Although the Mughal Empire began breaking –up in the 18th century, the causes of its decline can be traced back much earlier.Aurangzeb’s long reign of constant and uninterrupted fighting was not only a big drain on the exchequer but it also led to the negligence of administration. Politically he made number of mistakes which undermined the strength of the Mughal Empire.

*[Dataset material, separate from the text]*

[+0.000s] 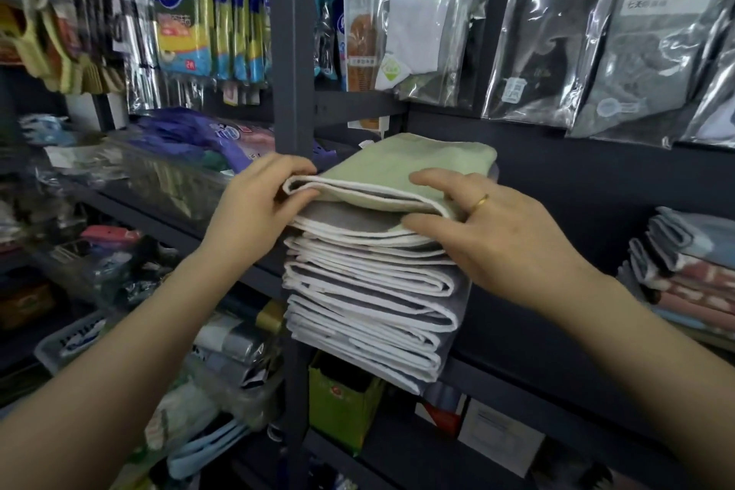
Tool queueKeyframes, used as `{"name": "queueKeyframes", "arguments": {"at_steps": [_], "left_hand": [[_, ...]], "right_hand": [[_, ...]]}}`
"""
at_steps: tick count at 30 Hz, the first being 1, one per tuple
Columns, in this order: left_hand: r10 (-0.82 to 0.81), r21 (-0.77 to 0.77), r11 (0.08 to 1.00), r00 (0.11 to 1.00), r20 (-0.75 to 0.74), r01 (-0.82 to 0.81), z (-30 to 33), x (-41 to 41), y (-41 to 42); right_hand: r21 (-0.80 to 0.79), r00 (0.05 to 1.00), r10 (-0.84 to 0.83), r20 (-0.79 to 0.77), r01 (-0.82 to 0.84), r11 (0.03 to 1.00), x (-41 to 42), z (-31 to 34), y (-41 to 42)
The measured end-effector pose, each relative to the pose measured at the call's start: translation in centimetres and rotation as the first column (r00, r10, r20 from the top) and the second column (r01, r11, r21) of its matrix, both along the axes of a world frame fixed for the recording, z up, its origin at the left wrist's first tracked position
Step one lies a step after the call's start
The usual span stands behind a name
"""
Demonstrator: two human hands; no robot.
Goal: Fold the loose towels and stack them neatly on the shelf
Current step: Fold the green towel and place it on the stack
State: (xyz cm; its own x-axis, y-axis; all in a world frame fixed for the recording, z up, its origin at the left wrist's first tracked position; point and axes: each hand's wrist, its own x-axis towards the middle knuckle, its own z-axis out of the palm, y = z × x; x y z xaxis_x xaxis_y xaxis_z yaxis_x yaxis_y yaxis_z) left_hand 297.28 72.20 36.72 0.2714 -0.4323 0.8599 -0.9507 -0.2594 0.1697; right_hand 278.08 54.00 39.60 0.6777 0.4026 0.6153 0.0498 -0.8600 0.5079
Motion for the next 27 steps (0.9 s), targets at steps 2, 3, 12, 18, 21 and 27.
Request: {"name": "queueKeyframes", "arguments": {"at_steps": [2,3,12,18,21,27], "left_hand": [[0.013,0.040,0.999,0.996,0.093,-0.016,-0.4,0.4,0.4],[0.028,0.034,0.999,0.991,0.134,-0.033,-0.5,0.5,0.6],[-0.071,0.274,0.962,0.981,0.182,0.018,-0.2,0.1,1.5],[-0.131,0.288,0.953,0.985,0.109,0.094,1.8,-0.8,1.2],[-0.218,0.264,0.947,0.970,0.110,0.183,3.1,-3.5,-1.3],[-0.303,0.319,0.922,0.922,0.242,0.219,2.5,-8.1,-6.6]], "right_hand": [[-0.051,0.999,-0.031,-0.034,0.029,0.998,-0.3,0.8,0.1],[-0.042,0.999,-0.024,-0.039,0.022,0.999,-0.6,1.2,-0.1],[0.183,0.955,0.185,-0.230,-0.144,0.972,-2.3,0.4,-1.4],[0.829,0.958,0.105,0.268,-0.285,0.482,0.0,0.2,-4.6],[0.991,0.976,-0.197,0.091,-0.069,0.117,3.5,0.5,-7.9],[0.918,0.975,-0.148,-0.165,0.097,-0.386,8.4,2.0,-12.0]]}}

The empire was also met with financial troubles. There was neither enough money nor jagirs to assign to various officers. This led to rivalry among the nobles for the possessing the existing jagirs.They tried to extort the maximum income from their jagirs at the cost of the peasantry. Attempts were made to transform existing offices and jagirs into hereditary ones.
The officers invariably reduced their expenditure by not maintaining their full quota of troops thus weakening the empire’s armed strength. The condition of the peasant had also gradually worsened. Higher revenue demands, a greater level of exploitation by jagirdars because of frequent transfers tried to extract as much as possible during their tenure as Jagirdar.
The practice of farming the land revenue to the highest bidder after the death of Aurangzeb increased peasant discontentment. The rebellions of the Satnamis, Jats, and the Sikhs were indicative of this. The Zamindars too became rebellious and withheld revenue. The Mughal Empire might have continued to exist for a long time if its administration and armed power had not broken down.